At what point did I decide it would be a good idea to fill my contact case with vodka
dude, i was at the student union last night trying to study but some retarded sorority spent an hour voting on the color of the seasons shirts like it was a UN meeting- someone motioned purple, someone objected, and half an hour later after 2 recounts they decided on purple
Somebody started a fire in the kitchen. I puked on it till it went out. The firemen high fived me.
Is there any chance I can see you without pouring vodka on your head?
Dear Derek. I would like to offer my sincerest apology for the 2 to 6 text messages you are about to read. Also for the 15 minute voicemail, which may or may not have sent. Sincerely, Sober Katie
The only reason I'd ever want a boyfriend is so that someone would spoon feed me applesauce when I'm so hungover I can't move
There's a very drunk Asian strawberry shortcake crying on the curb next to my truck. I'm not really sure what standard protocol is for this situation.
I'm literally taking a shit naked holding a bottle of wine.
I'm the only person who goes to break up a friends with benefits and comes out with a boyfriend
My mom is selling her car. I'm secretly relieved I won't ever have to tell her about that time you puked in it
i now know why i keep getting pictures of poop. apparently someone put my number in a girls bathroom saying i am a poop lover.

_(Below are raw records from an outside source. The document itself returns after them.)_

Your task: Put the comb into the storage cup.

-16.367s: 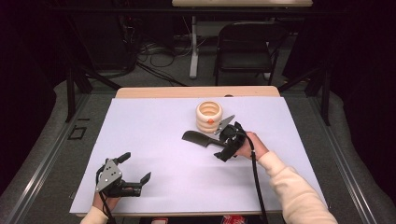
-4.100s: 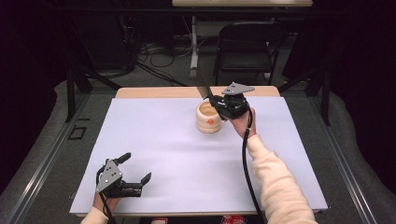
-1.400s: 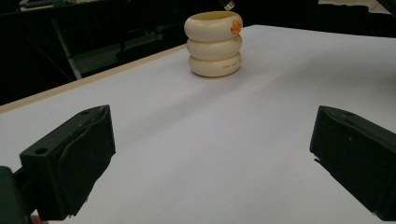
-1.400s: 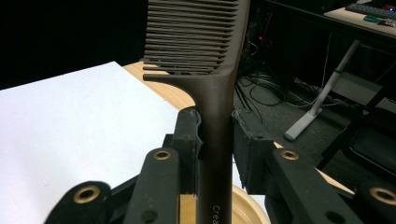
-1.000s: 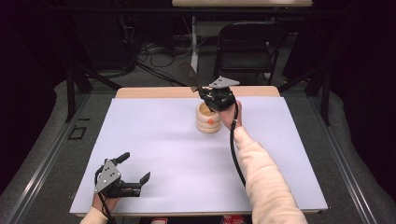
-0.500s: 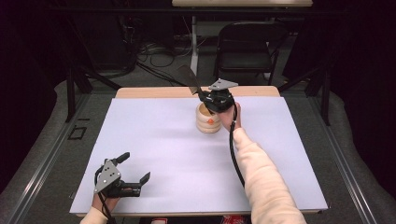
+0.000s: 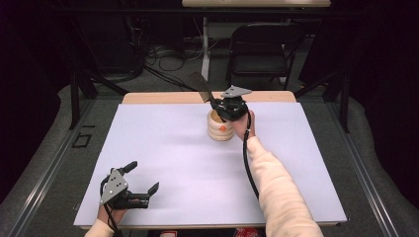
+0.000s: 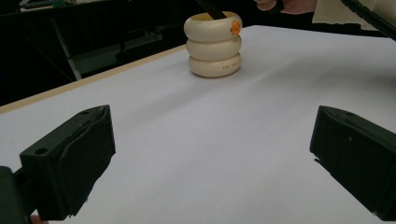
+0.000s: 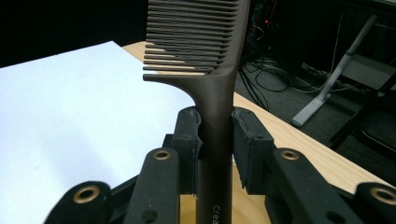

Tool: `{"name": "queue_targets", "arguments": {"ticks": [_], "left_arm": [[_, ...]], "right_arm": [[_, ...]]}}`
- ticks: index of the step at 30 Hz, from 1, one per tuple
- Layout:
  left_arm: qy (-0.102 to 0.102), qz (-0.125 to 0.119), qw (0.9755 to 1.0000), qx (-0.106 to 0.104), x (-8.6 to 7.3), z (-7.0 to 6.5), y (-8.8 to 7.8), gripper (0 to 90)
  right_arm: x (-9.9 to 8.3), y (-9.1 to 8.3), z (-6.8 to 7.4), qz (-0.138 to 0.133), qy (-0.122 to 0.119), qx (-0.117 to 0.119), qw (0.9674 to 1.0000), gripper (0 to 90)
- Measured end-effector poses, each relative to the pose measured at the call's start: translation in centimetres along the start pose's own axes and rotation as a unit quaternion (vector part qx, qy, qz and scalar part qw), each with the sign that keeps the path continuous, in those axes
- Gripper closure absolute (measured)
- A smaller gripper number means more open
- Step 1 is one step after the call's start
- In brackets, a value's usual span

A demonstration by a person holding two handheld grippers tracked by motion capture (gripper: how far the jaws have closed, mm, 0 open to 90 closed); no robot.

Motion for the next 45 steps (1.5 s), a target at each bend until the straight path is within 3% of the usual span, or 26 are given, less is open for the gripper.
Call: {"name": "queue_targets", "arguments": {"ticks": [45], "left_arm": [[-0.001, 0.000, 1.0000, -0.001, 0.0, 0.0, 0.0, 0.2]], "right_arm": [[-2.1, 0.3, -0.2, 0.028, -0.011, 0.023, 0.9993, 72.1]]}}
Point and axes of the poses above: each handheld gripper's, and its own axes: y roughly forward along the jaws, x roughly out of its top, z roughly to its left, the point moved 4 cm from there along y, roughly forward along the jaws, and after that the axes turned 7 degrees about -x, right-handed, at the moved point
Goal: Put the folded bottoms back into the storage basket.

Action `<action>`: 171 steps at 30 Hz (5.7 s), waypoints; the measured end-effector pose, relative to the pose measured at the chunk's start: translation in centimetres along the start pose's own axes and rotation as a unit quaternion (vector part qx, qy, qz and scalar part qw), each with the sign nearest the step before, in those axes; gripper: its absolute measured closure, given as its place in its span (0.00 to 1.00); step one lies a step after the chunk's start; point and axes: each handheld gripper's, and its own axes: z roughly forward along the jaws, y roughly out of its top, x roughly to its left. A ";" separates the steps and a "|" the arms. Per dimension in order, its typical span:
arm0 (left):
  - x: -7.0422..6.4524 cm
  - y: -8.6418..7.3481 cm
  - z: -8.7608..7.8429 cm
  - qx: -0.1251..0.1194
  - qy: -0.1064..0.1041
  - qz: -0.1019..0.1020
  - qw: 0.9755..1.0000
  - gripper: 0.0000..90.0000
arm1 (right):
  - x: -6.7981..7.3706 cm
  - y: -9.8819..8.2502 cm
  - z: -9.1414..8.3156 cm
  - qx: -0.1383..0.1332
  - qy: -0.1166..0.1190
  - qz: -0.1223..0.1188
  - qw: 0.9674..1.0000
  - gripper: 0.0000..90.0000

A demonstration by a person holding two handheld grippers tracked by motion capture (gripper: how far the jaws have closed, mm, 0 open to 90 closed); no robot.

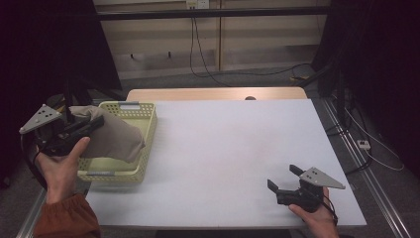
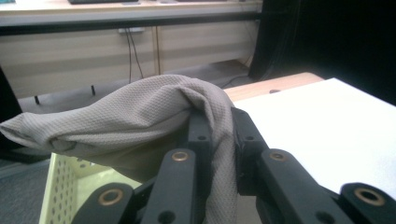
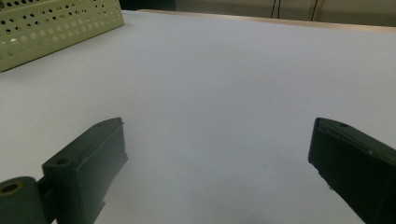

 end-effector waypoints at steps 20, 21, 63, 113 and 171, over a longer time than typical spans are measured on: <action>2.7 -2.7 1.1 0.051 0.006 -0.028 0.998 0.90 | 0.1 0.0 0.1 0.003 0.003 0.000 1.000 0.04; 2.8 -2.9 1.3 0.053 0.004 -0.030 0.998 0.90 | 0.1 0.0 0.2 0.003 0.002 -0.001 1.000 0.04; 8.3 -5.8 9.9 0.243 0.025 -0.096 0.965 0.89 | 0.1 -0.1 0.3 0.006 0.007 0.000 1.000 0.04; 8.1 -5.9 10.0 0.247 0.084 -0.075 0.963 0.54 | 0.0 -0.1 0.4 0.009 0.011 0.002 1.000 0.04; 6.9 -7.3 16.3 0.273 0.066 -0.072 0.957 0.95 | -0.1 -0.3 0.4 0.017 0.013 0.004 1.000 0.04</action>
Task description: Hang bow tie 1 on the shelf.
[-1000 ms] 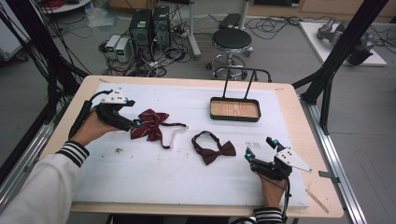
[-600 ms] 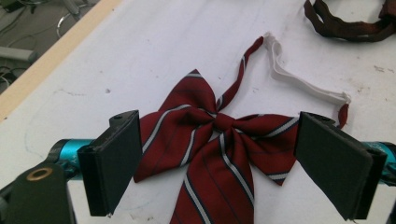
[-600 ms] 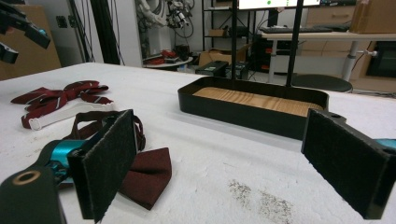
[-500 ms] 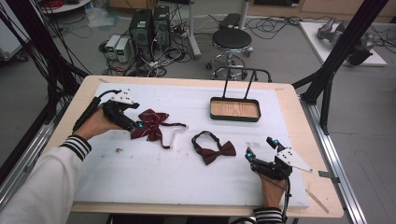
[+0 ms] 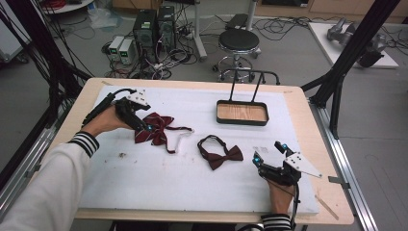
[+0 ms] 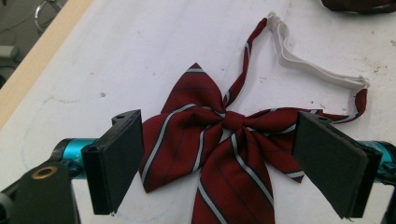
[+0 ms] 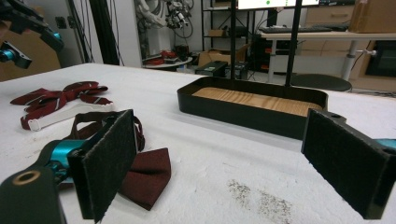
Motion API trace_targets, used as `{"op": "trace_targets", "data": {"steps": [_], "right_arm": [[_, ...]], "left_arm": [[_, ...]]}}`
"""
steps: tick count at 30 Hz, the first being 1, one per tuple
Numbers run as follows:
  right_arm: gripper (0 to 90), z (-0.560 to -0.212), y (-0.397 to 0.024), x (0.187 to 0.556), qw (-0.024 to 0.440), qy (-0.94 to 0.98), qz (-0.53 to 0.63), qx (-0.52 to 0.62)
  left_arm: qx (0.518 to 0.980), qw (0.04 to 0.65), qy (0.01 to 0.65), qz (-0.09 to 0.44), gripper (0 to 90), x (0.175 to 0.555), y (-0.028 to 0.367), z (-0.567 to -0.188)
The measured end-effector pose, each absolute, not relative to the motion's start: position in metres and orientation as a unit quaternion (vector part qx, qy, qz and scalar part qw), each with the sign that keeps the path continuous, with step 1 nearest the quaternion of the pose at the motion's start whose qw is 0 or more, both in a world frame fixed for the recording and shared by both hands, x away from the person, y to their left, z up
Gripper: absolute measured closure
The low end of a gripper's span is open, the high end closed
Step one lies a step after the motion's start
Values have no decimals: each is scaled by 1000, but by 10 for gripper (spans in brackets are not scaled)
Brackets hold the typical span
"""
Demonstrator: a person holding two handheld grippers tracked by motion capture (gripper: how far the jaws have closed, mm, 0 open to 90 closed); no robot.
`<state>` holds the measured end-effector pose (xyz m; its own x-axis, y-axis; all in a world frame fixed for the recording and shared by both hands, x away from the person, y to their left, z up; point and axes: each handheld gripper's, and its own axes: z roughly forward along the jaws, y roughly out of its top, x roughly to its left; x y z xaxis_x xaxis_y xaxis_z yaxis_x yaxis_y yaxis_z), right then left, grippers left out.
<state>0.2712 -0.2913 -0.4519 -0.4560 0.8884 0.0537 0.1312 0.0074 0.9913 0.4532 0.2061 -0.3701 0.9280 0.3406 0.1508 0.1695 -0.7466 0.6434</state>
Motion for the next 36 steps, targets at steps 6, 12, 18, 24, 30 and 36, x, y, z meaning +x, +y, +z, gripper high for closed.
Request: {"op": "trace_targets", "data": {"steps": [6, 12, 18, 24, 30, 36], "right_arm": [[98, -452, -292, 271, 329, 629, 577, 403], [97, -452, -292, 271, 329, 629, 577, 404], [97, -452, -292, 271, 329, 629, 577, 403], [97, -452, -292, 272, 329, 629, 578, 403], [98, -452, -292, 271, 330, 629, 577, 403], [97, -452, -292, 271, 329, 629, 578, 403]], "left_arm": [[938, 301, 125, 117, 198, 461, 198, -377], [949, 273, 115, 106, 225, 465, 192, -389], [955, 259, 109, 96, 236, 467, 185, -402], [960, 243, 107, 85, 269, 469, 182, -410], [966, 225, 105, 75, 326, 471, 182, -415], [965, 227, 114, 71, 374, 472, 185, -416]]}}
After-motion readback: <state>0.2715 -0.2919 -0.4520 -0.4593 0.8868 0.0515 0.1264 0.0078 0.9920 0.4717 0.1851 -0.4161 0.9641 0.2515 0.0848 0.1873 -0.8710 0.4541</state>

you text any of them back? this is probably the most women you'll ever have texting you in your life. don't squander a good thing
she said she doesn't remember seeing me at all last night. ...I was with her for six hours, there's no way she could have been blackout the whole time
I AM DRUNK AND AGGRESSIVE ABOUT CURLING!
The US is in the finals, aren't they.
Fuck the system, do you have any medieval weapons?
My boyfriend's mom is the manager of Wendy's. The same one I took a pregnancy test in.